What this task involves
Could you transcribe all of the data exactly and skip any pictures?
╭─ Data below
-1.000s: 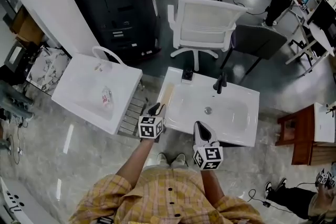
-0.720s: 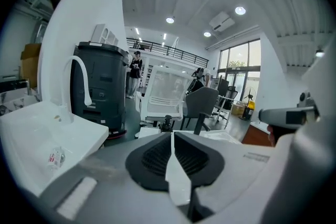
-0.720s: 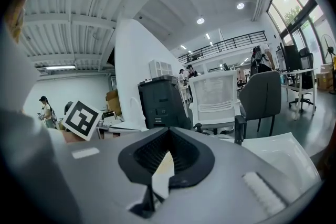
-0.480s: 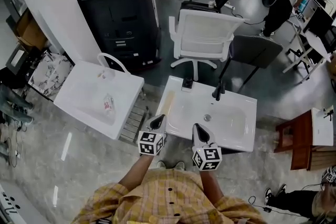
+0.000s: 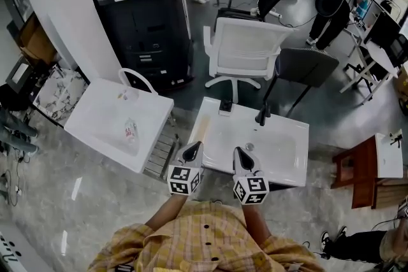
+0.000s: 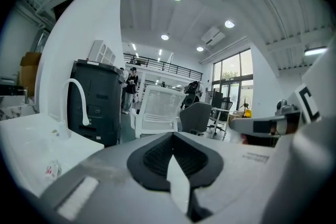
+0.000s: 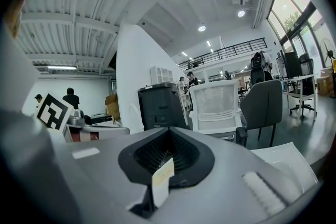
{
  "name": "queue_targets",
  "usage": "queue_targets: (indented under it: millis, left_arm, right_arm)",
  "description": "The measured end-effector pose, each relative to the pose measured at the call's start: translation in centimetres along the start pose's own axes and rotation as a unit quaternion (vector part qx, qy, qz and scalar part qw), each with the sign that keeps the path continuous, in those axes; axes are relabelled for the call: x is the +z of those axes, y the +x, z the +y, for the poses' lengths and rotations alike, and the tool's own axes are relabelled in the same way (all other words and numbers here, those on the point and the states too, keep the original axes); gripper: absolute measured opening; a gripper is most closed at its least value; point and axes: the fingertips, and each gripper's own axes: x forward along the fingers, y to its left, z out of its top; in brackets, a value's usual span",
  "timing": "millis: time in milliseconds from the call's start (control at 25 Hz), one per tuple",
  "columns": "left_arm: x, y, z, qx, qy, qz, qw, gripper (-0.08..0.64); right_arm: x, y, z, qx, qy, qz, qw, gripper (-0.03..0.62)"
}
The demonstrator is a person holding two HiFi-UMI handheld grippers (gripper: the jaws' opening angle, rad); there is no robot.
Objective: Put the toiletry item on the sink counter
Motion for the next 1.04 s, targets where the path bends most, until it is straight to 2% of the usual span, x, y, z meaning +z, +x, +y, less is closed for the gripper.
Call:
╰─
Task answer
-1.000s: 
-0.720s: 
-0.720s: 
-0.480s: 
+0.000s: 
+0.000s: 
+0.000s: 
{
  "name": "queue_targets",
  "usage": "queue_targets: (indented under it: millis, left_arm, right_arm)",
  "description": "The measured end-effector pose, each relative to the pose measured at the call's start: translation in centimetres along the start pose's own axes and rotation as a unit quaternion (vector part qx, qy, qz and scalar part qw), each with the sign that keeps the path continuous, in those axes; axes are relabelled for the call: x is the +z of those axes, y the +x, z the +y, for the poses' lengths and rotations alike, and the tool's own axes are relabelled in the same way (all other words and numbers here, those on the point and the states too, keep the original axes); gripper: absolute measured opening; a gripper is most closed at its least value; point and axes: the fingertips, and each gripper's own axes: x forward along the fingers, y to its left, z out of its top; in brackets, a value's usual span",
  "timing": "millis: time in milliseconds from the call's start (control at 25 Hz), one per tuple",
  "columns": "left_arm: x, y, z, qx, qy, qz, qw, gripper (-0.08..0.64); right_arm: x, y, z, qx, qy, qz, qw, gripper (-0.03..0.62)"
}
The demonstrator is a person holding two HiFi-UMI handheld grippers (gripper: the jaws' opening angle, rad); there is no robot.
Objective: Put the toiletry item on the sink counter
Motion for the next 1.04 s, targets where the path bends most, until it is straight to 2% of the usual span, x, y, z meaning +z, +x, +y, less is closed for the gripper.
Call:

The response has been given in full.